Work instruction -> Give the lines below again, exactly as they stand, and leave out the images.

*** Data excerpts ***

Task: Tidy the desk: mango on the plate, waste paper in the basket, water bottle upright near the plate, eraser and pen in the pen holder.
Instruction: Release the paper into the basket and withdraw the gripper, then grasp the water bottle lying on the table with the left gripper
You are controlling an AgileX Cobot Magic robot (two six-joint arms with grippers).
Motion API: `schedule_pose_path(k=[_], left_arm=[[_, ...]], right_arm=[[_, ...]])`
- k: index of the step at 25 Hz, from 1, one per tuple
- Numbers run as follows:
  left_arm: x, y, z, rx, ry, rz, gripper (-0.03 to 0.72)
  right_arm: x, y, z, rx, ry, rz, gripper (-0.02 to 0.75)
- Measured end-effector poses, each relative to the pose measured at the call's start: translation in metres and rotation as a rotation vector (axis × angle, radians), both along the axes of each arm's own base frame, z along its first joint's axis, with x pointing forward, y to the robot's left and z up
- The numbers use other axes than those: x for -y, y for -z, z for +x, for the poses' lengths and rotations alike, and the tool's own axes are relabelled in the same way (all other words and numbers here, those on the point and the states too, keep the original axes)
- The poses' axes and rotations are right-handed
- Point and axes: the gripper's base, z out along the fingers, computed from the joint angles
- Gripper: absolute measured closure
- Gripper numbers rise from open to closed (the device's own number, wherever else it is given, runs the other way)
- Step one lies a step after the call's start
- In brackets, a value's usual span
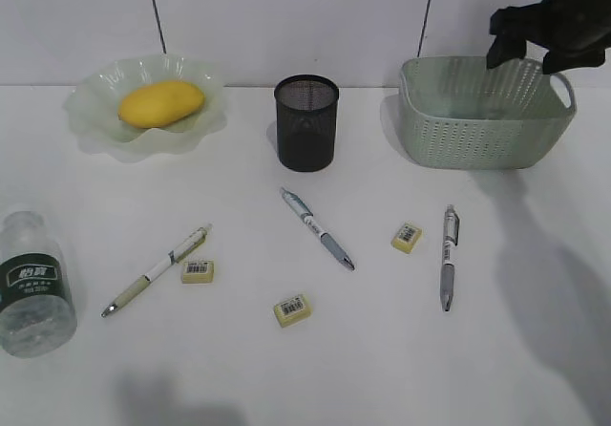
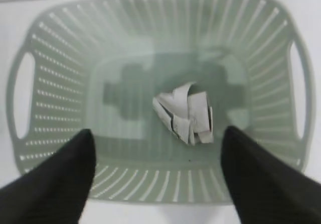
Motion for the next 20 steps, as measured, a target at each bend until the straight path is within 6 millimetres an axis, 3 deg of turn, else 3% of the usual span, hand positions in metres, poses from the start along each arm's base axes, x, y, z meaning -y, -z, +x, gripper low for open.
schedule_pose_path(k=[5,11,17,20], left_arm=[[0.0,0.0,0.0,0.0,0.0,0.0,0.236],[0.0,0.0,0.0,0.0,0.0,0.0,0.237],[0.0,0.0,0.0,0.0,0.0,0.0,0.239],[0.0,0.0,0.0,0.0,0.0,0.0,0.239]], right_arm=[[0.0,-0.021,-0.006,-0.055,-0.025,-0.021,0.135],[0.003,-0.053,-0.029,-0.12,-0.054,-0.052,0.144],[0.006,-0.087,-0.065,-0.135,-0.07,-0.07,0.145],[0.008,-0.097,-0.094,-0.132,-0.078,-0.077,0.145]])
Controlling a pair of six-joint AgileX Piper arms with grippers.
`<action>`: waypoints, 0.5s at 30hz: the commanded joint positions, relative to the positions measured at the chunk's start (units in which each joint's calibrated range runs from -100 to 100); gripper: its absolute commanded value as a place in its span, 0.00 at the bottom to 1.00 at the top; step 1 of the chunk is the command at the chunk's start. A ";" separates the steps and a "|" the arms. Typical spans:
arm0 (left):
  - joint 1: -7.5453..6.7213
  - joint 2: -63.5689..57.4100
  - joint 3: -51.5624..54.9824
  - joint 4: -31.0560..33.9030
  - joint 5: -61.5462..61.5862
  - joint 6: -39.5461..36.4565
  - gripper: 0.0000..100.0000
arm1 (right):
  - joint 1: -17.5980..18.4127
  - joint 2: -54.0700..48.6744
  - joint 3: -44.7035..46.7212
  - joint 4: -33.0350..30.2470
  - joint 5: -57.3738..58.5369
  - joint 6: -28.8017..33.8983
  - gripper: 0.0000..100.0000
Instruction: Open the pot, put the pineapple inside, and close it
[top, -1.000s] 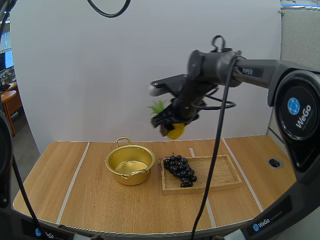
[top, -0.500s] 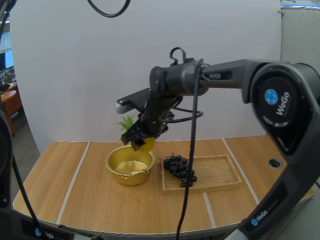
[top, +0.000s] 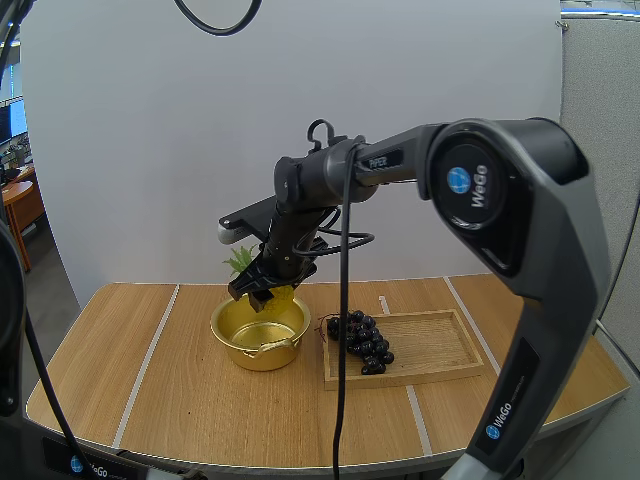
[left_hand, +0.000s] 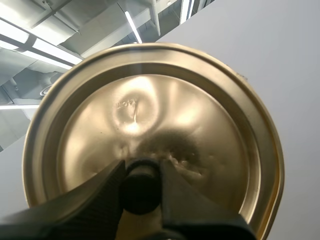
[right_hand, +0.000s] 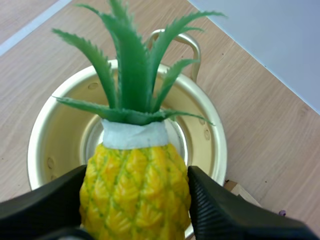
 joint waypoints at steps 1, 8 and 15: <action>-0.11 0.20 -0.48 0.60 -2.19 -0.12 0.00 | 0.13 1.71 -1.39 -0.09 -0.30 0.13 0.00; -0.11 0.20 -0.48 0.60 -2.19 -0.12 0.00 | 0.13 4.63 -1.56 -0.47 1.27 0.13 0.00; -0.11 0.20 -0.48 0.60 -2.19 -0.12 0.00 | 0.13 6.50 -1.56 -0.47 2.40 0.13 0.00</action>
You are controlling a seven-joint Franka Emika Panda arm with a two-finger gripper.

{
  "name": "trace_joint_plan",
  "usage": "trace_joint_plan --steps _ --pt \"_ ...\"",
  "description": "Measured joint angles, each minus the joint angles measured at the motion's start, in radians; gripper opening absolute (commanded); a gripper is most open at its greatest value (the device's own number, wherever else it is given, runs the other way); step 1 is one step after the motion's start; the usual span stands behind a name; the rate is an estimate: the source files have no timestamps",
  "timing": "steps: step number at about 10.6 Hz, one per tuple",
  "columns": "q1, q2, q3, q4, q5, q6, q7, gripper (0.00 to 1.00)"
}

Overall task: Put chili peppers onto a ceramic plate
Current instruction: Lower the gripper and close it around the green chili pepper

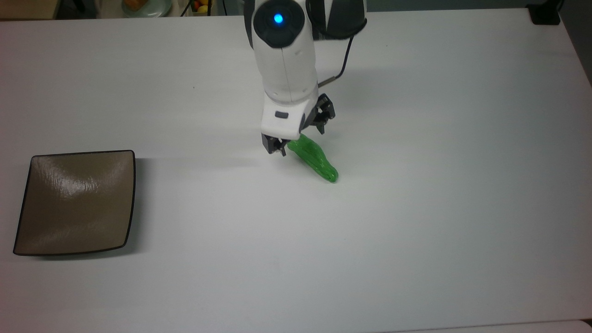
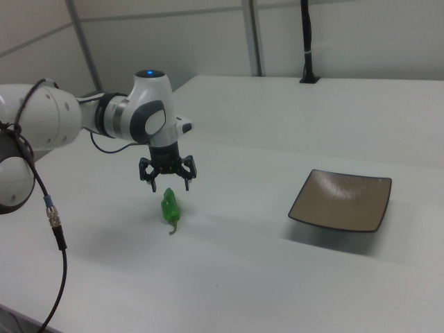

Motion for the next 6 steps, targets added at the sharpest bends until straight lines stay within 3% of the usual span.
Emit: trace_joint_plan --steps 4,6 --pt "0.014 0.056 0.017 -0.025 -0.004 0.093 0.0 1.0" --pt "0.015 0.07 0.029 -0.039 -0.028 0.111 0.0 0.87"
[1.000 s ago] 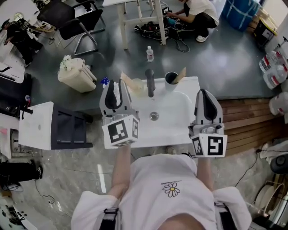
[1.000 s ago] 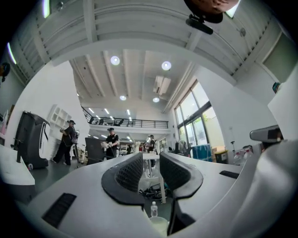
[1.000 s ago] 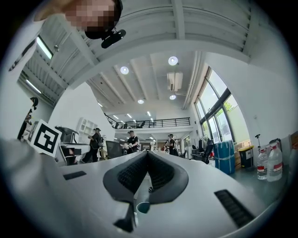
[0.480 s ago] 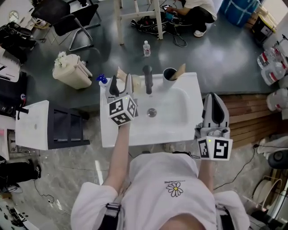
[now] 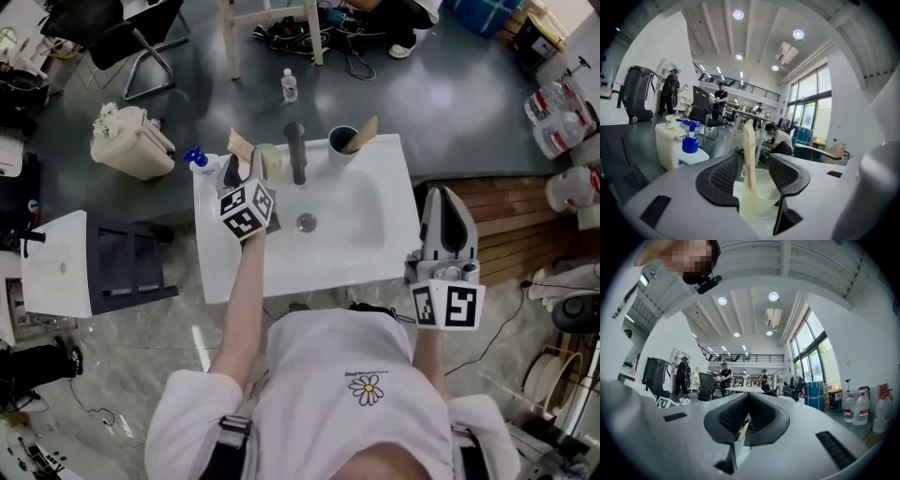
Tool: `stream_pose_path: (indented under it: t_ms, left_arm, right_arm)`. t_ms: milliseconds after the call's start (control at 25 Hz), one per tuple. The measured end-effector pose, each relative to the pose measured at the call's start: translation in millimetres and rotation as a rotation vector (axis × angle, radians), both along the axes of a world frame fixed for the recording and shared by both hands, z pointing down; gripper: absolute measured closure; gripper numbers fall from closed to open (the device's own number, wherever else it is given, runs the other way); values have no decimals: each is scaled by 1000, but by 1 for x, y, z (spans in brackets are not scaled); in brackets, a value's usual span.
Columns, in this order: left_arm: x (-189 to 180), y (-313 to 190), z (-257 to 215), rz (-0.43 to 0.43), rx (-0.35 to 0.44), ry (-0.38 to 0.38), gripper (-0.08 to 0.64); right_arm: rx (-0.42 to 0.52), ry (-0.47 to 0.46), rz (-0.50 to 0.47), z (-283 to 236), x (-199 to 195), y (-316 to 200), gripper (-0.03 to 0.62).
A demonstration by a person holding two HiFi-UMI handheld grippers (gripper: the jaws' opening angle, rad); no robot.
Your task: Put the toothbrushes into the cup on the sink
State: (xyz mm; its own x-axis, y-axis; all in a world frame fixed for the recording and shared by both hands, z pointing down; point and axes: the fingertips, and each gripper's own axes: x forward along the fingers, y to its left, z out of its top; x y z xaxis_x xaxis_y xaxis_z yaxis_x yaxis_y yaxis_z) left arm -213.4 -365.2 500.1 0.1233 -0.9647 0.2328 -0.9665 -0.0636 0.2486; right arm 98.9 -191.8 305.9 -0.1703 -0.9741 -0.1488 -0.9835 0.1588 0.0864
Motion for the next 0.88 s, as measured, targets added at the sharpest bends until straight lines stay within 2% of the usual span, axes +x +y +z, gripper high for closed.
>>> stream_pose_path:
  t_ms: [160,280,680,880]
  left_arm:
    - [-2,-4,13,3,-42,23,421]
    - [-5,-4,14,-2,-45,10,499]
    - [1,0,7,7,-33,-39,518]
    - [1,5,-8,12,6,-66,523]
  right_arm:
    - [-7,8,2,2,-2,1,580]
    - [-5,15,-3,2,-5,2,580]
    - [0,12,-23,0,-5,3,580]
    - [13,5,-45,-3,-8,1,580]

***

Reply to the exercise ->
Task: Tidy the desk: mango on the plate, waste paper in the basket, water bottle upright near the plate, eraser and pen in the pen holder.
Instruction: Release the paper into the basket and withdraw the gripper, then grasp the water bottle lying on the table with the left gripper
You are controlling an AgileX Cobot Magic robot (two six-joint arms with grippers).
Motion API: `schedule_pose_path(k=[_], left_arm=[[_, ...]], right_arm=[[_, ...]])`
- k: index of the step at 25 Hz, from 1, one per tuple
- Numbers run as follows:
  left_arm: x, y, z, rx, ry, rz, gripper (-0.03 to 0.72)
  right_arm: x, y, z, rx, ry, rz, gripper (-0.02 to 0.75)
- Measured end-effector poses, each relative to the pose measured at the call's start: translation in metres and rotation as a rotation vector (axis × angle, radians), both along the axes of each arm's own base frame, z along its first joint's axis, with x pointing forward, y to the robot's left and z up
- The numbers use other axes than those: x for -y, y for -z, z for +x, for the poses' lengths and rotations alike, and the tool's own axes are relabelled in the same way (all other words and numbers here, those on the point and the states too, keep the original axes)
- The poses' axes and rotations are right-handed
- Point and axes: the gripper's base, z out along the fingers, computed from the joint angles
- Gripper: absolute measured closure
- Gripper numbers rise from open to closed (the device's own number, wherever else it is given, runs the other way)
- Step one lies a step after the call's start
- In brackets, a value's usual span
Motion for the next 20 steps, as measured, a target at each bend until the straight path is within 6 millimetres an axis, 3 deg of turn, else 3% of the usual span, hand positions in metres, poses from the start along each arm's base axes, x, y, z meaning -y, -z, +x, gripper low for open.
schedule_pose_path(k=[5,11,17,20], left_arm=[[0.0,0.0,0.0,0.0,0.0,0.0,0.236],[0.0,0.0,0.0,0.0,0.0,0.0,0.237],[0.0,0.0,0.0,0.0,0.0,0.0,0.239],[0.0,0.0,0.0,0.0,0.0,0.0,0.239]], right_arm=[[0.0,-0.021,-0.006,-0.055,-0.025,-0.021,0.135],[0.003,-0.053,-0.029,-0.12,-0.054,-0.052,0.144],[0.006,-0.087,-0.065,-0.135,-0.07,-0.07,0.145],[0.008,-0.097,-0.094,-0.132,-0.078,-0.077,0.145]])
Controlling a pair of six-joint AgileX Piper arms with grippers.
`<action>`: waypoints, 0.5s at 30hz: the commanded joint positions, relative to the positions measured at the chunk's start (units in which each joint's calibrated range runs from -100 to 100); gripper: its absolute commanded value as a place in its span, 0.00 at the bottom to 1.00 at the top; step 1 of the chunk is the command at the chunk's start. A ";" separates the steps and a "|" the arms. Typical spans:
arm0 (left):
  - joint 1: -7.5453..6.7213
  - joint 2: -63.5689..57.4100
  - joint 3: -51.5624..54.9824
  - joint 4: -31.0560..33.9030
  - joint 5: -61.5462..61.5862
  - joint 6: -39.5461..36.4565
  - gripper: 0.0000..100.0000
arm1 (right):
  - joint 1: -17.5980..18.4127
  - joint 2: -54.0700..48.6744
  - joint 3: -44.7035..46.7212
  - joint 4: -33.0350..30.2470
  - joint 5: -57.3738..58.5369
  - joint 6: -28.8017..33.8983
  - gripper: 0.0000..100.0000
Instruction: Open the pot, put the pineapple inside, and close it
[top, -1.000s] 
[top, -0.500s] 
[top, +0.000s] 
[left_hand, +0.000s] 
[right_hand, +0.000s] 
 joint waypoints at steps 1, 8 and 15: <action>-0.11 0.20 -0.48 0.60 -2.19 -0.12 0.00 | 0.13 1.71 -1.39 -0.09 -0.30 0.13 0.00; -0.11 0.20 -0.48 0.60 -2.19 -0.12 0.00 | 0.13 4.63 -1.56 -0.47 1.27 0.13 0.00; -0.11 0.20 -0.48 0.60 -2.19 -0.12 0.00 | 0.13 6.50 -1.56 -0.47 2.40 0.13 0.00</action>
You are controlling a seven-joint Franka Emika Panda arm with a two-finger gripper.

{
  "name": "trace_joint_plan",
  "usage": "trace_joint_plan --steps _ --pt \"_ ...\"",
  "description": "Measured joint angles, each minus the joint angles measured at the motion's start, in radians; gripper opening absolute (commanded); a gripper is most open at its greatest value (the device's own number, wherever else it is given, runs the other way); step 1 is one step after the motion's start; the usual span stands behind a name; the rate is an estimate: the source files have no timestamps",
  "timing": "steps: step number at about 10.6 Hz, one per tuple",
  "columns": "q1, q2, q3, q4, q5, q6, q7, gripper (0.00 to 1.00)"
}

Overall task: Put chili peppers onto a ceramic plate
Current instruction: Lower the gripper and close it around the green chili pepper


Motion for the next 6 steps, targets added at the sharpest bends until straight lines stay within 3% of the usual span.
Emit: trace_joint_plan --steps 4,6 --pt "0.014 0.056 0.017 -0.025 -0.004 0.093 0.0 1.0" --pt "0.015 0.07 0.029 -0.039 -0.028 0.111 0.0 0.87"
[1.000 s ago] 
[1.000 s ago] 
[1.000 s ago] 
[0.480 s ago] 
[now] 
Tool: `stream_pose_path: (indented under it: t_ms, left_arm, right_arm)`. t_ms: milliseconds after the call's start (control at 25 Hz), one per tuple. The measured end-effector pose, each relative to the pose measured at the call's start: translation in millimetres and rotation as a rotation vector (axis × angle, radians), both along the axes of a world frame fixed for the recording and shared by both hands, z pointing down; gripper: absolute measured closure; gripper numbers fall from closed to open (the device's own number, wherever else it is given, runs the other way); values have no decimals: each is scaled by 1000, but by 1 for x, y, z (spans in brackets are not scaled); in brackets, a value's usual span.
Columns, in this order: left_arm: x (-189 to 180), y (-313 to 190), z (-257 to 215), rz (-0.43 to 0.43), rx (-0.35 to 0.44), ry (-0.38 to 0.38), gripper (-0.08 to 0.64); right_arm: rx (-0.42 to 0.52), ry (-0.47 to 0.46), rz (-0.50 to 0.47), z (-283 to 236), x (-199 to 195), y (-316 to 200), gripper (-0.03 to 0.62).
A demonstration by a person holding two HiFi-UMI handheld grippers (gripper: the jaws' opening angle, rad); no robot.
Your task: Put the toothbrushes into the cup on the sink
State: (xyz mm; its own x-axis, y-axis; all in a world frame fixed for the recording and shared by both hands, z pointing down; point and axes: the fingertips, and each gripper's own axes: x forward along the fingers, y to its left, z out of its top; x y z xaxis_x xaxis_y xaxis_z yaxis_x yaxis_y yaxis_z) left arm -213.4 -365.2 500.1 0.1233 -0.9647 0.2328 -0.9665 -0.0636 0.2486; right arm 98.9 -191.8 305.9 -0.1703 -0.9741 -0.1488 -0.9835 0.1588 0.0864
Motion for the next 0.88 s, as measured, targets added at the sharpest bends until straight lines stay within 2% of the usual span, axes +x +y +z, gripper high for closed.
>>> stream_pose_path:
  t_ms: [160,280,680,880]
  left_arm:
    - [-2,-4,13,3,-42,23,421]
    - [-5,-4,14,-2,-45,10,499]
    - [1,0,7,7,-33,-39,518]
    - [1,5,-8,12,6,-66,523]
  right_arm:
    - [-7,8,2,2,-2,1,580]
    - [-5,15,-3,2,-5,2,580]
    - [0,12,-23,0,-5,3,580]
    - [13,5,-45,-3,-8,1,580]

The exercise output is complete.